## [Directions]
The whole of the data, every line, should come back exactly the same.

Records from a collection:
********
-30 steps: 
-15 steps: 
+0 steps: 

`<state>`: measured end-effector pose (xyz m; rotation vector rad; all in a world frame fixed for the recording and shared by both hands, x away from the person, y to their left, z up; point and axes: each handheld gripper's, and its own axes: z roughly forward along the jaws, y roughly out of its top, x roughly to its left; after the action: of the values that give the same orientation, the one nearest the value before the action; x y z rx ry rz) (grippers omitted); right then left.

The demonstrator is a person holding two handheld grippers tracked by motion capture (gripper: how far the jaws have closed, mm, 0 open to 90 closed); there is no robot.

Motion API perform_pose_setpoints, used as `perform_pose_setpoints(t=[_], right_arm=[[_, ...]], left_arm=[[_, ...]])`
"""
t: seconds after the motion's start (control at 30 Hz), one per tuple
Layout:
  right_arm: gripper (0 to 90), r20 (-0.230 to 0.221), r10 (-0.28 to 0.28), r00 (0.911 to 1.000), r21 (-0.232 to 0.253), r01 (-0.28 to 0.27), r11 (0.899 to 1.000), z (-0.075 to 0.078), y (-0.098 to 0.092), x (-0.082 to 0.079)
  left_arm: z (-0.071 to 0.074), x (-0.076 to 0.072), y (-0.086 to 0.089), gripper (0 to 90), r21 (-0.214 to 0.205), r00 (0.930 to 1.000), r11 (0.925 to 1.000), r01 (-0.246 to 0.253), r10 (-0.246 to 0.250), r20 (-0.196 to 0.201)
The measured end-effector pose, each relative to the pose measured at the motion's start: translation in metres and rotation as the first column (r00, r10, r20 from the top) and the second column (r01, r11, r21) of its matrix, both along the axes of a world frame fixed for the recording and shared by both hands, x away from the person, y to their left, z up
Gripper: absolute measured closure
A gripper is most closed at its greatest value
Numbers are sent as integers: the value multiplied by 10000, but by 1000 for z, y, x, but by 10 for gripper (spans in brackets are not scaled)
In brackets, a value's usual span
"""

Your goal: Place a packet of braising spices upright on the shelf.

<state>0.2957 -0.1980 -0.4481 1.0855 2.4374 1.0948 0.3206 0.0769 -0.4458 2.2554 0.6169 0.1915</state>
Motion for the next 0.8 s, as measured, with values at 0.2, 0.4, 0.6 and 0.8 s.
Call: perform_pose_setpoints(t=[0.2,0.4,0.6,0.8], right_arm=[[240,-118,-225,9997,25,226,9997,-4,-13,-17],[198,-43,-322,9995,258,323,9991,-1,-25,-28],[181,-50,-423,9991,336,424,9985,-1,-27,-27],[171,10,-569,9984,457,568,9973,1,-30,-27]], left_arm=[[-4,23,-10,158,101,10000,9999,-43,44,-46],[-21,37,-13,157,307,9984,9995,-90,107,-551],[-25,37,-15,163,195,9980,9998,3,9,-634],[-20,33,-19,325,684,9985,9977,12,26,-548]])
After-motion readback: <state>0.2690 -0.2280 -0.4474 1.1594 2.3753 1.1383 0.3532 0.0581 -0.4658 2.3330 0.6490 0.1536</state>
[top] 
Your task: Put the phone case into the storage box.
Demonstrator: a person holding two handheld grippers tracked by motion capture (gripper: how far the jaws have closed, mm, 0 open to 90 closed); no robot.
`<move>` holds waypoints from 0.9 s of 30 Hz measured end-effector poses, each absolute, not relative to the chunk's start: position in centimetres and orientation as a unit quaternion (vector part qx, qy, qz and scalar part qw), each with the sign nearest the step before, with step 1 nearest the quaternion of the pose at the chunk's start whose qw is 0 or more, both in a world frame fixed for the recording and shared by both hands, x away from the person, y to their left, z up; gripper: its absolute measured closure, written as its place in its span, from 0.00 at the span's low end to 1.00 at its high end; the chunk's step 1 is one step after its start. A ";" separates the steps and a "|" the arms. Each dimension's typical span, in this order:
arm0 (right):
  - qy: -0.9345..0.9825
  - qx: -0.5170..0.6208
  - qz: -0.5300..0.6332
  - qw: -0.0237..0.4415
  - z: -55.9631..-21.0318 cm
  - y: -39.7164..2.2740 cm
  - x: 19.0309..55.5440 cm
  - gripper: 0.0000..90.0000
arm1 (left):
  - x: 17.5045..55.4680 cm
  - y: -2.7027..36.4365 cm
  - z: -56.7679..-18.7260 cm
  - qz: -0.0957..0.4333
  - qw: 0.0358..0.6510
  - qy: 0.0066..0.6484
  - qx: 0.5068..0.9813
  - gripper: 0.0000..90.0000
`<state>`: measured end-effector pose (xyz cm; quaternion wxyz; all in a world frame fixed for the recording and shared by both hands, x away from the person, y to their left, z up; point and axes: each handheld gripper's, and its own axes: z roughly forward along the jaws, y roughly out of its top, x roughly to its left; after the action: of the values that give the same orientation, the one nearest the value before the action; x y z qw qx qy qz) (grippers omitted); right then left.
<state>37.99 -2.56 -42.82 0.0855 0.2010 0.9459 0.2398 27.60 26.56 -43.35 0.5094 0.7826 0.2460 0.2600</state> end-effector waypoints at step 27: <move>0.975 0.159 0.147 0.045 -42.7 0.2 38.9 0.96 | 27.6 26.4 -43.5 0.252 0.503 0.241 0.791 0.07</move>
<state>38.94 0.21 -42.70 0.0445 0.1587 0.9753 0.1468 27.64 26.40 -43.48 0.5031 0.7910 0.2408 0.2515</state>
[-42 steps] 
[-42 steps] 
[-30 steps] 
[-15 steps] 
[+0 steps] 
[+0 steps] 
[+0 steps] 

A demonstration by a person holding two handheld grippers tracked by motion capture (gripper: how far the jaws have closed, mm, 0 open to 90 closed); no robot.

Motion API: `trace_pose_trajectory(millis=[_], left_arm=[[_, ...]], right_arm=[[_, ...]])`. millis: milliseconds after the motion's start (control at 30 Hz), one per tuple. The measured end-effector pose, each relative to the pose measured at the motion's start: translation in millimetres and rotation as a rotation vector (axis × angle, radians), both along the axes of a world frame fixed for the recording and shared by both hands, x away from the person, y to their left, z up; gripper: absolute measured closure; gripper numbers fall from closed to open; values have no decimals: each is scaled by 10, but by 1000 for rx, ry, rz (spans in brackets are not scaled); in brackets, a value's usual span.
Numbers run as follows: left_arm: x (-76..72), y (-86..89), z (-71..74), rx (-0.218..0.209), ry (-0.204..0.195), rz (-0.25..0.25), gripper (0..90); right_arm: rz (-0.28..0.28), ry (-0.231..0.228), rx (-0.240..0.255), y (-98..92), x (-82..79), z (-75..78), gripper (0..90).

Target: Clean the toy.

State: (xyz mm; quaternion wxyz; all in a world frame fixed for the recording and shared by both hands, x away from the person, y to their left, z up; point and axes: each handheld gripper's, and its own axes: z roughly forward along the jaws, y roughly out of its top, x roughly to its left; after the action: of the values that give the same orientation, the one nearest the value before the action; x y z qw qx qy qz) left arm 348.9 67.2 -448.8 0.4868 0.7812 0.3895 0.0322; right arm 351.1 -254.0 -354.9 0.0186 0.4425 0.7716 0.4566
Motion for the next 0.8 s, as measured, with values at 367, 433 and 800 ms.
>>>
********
## [The completed task]
-30 steps: 
-15 steps: 
+0 steps: 

`<state>`: measured end-effector pose (xyz m; rotation vector rad; all in a world frame fixed for the recording and shared by both hands, x away from the person, y to their left, z up; point and axes: each handheld gripper's, and its own axes: z roughly forward along the jaws, y roughly out of its top, x roughly to its left; after the action: of the values that give the same orientation, the one nearest the value before the action; x y z rx ry rz) (grippers omitted); right then left.

The demonstrator is a person holding two handheld grippers tracked by motion capture (gripper: how far the jaws have closed, mm, 0 open to 90 closed); there is no robot.

Motion API perform_pose_setpoints, used as `perform_pose_setpoints(t=[_], right_arm=[[_, ...]], left_arm=[[_, ...]])`
"""
t: seconds after the motion's start (control at 30 Hz), one per tuple
Layout:
  right_arm: gripper (0 to 90), r20 (-0.230 to 0.221), r10 (-0.28 to 0.28), r00 (0.911 to 1.000), r21 (-0.232 to 0.253), r01 (-0.28 to 0.27), r11 (0.899 to 1.000), z (-0.075 to 0.078), y (-0.098 to 0.092), x (-0.082 to 0.079)
  left_arm: z (-0.071 to 0.074), x (-0.076 to 0.072), y (-0.086 to 0.089), gripper (0 to 90), r21 (-0.214 to 0.205), r00 (0.930 to 1.000), r11 (0.925 to 1.000), r01 (-0.246 to 0.253), r10 (-0.246 to 0.250), r20 (-0.196 to 0.201)
The measured end-effector pose, each relative to the pose measured at the motion's start: translation in metres and rotation as the first column (r00, r10, r20 from the top) and the second column (r01, r11, r21) of its matrix, both along the axes of a world frame fixed for the recording and shared by both hands, x away from the person, y to their left, z up
Gripper: absolute measured closure
A gripper is most closed at its greatest value
Numbers are sent as integers: the value multiplied by 10000, but by 1000 for z, y, x, but by 10 for gripper (spans in brackets are not scaled)
In brackets, a value's usual span
"""

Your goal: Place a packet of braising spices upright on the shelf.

<state>0.2957 -0.1980 -0.4481 1.0855 2.4374 1.0948 0.3206 0.0769 -0.4458 2.2554 0.6169 0.1915</state>
Motion for the next 0.8 s, as measured, with values at 0.2, 0.4, 0.6 and 0.8 s.
Call: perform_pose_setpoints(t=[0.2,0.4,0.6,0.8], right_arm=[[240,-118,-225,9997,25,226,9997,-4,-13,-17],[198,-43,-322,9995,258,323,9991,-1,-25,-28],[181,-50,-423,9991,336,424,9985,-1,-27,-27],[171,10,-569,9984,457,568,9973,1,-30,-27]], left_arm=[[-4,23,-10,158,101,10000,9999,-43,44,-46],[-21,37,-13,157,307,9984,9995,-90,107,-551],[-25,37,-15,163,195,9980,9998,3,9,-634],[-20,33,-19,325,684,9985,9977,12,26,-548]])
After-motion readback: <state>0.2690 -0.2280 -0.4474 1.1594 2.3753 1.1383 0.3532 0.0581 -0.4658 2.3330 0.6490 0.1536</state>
[top] 
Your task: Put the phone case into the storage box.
Demonstrator: a person holding two handheld grippers tracked by motion capture (gripper: how far the jaws have closed, mm, 0 open to 90 closed); no robot.
`<move>` holds waypoints from 0.9 s of 30 Hz measured end-effector poses, each absolute, not relative to the chunk's start: position in centimetres and orientation as a unit quaternion (vector part qx, qy, qz and scalar part qw), each with the sign nearest the step before, with step 1 nearest the quaternion of the pose at the chunk's start whose qw is 0 or more, both in a world frame fixed for the recording and shared by both hands, x away from the person, y to their left, z up; gripper: its absolute measured closure, written as its place in its span, from 0.00 at the span's low end to 1.00 at its high end; the chunk's step 1 is one step after its start. A ";" separates the steps and a "|" the arms. Each dimension's typical span, in this order:
arm0 (right):
  - qy: -0.9345..0.9825
  - qx: -0.5170..0.6208
  - qz: -0.5300..0.6332
  - qw: -0.0237..0.4415
  - z: -55.9631..-21.0318 cm
  - y: -39.7164..2.2740 cm
  - x: 19.0309..55.5440 cm
  - gripper: 0.0000..90.0000
arm1 (left):
  - x: 17.5045..55.4680 cm
  - y: -2.7027..36.4365 cm
  - z: -56.7679..-18.7260 cm
  - qz: -0.0957..0.4333
  - qw: 0.0358..0.6510
  - qy: 0.0066..0.6484
  - qx: 0.5068..0.9813
  - gripper: 0.0000..90.0000
`<state>`: measured end-effector pose (xyz cm; quaternion wxyz; all in a world frame fixed for the recording and shared by both hands, x away from the person, y to their left, z up; point and axes: each handheld gripper's, and its own axes: z roughly forward along the jaws, y roughly out of its top, x roughly to its left; after the action: of the values that give the same orientation, the one nearest the value before the action; x y z qw qx qy qz) (grippers omitted); right then left.
<state>37.99 -2.56 -42.82 0.0855 0.2010 0.9459 0.2398 27.60 26.56 -43.35 0.5094 0.7826 0.2460 0.2600</state> end-effector waypoints at step 27: <move>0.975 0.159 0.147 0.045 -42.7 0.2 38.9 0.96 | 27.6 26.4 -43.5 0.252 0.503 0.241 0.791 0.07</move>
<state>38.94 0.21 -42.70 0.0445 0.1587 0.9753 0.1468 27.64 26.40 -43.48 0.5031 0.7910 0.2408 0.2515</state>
[-42 steps] 
[-42 steps] 
[-30 steps] 
[-15 steps] 
[+0 steps] 
[+0 steps] 
[+0 steps] 

A demonstration by a person holding two handheld grippers tracked by motion capture (gripper: how far the jaws have closed, mm, 0 open to 90 closed); no robot.

Motion API: `trace_pose_trajectory(millis=[_], left_arm=[[_, ...]], right_arm=[[_, ...]])`. millis: milliseconds after the motion's start (control at 30 Hz), one per tuple. The measured end-effector pose, each relative to the pose measured at the motion's start: translation in millimetres and rotation as a rotation vector (axis × angle, radians), both along the axes of a world frame fixed for the recording and shared by both hands, x away from the person, y to their left, z up; gripper: absolute measured closure; gripper numbers fall from closed to open; values have no decimals: each is scaled by 10, but by 1000 for rx, ry, rz (spans in brackets are not scaled); in brackets, a value's usual span.
Numbers run as follows: left_arm: x (-76..72), y (-86..89), z (-71..74), rx (-0.218..0.209), ry (-0.204..0.195), rz (-0.25..0.25), gripper (0..90); right_arm: rz (-0.28..0.28), ry (-0.231..0.228), rx (-0.240..0.255), y (-98..92), x (-82..79), z (-75..78), gripper (0..90).

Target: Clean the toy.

State: (xyz mm; quaternion wxyz; all in a world frame fixed for the recording and shared by both hands, x away from the person, y to their left, z up; point and axes: each handheld gripper's, and its own axes: z roughly forward along the jaws, y roughly out of its top, x roughly to its left; after the action: of the values that give the same orientation, the one nearest the value before the action; x y z qw qx qy qz) left arm 348.9 67.2 -448.8 0.4868 0.7812 0.3895 0.0322; right arm 351.1 -254.0 -354.9 0.0186 0.4425 0.7716 0.4566
Motion for the next 0.8 s, as measured, with values at 367, 433 and 800 ms.
>>>

The exercise is done, with nothing more to add.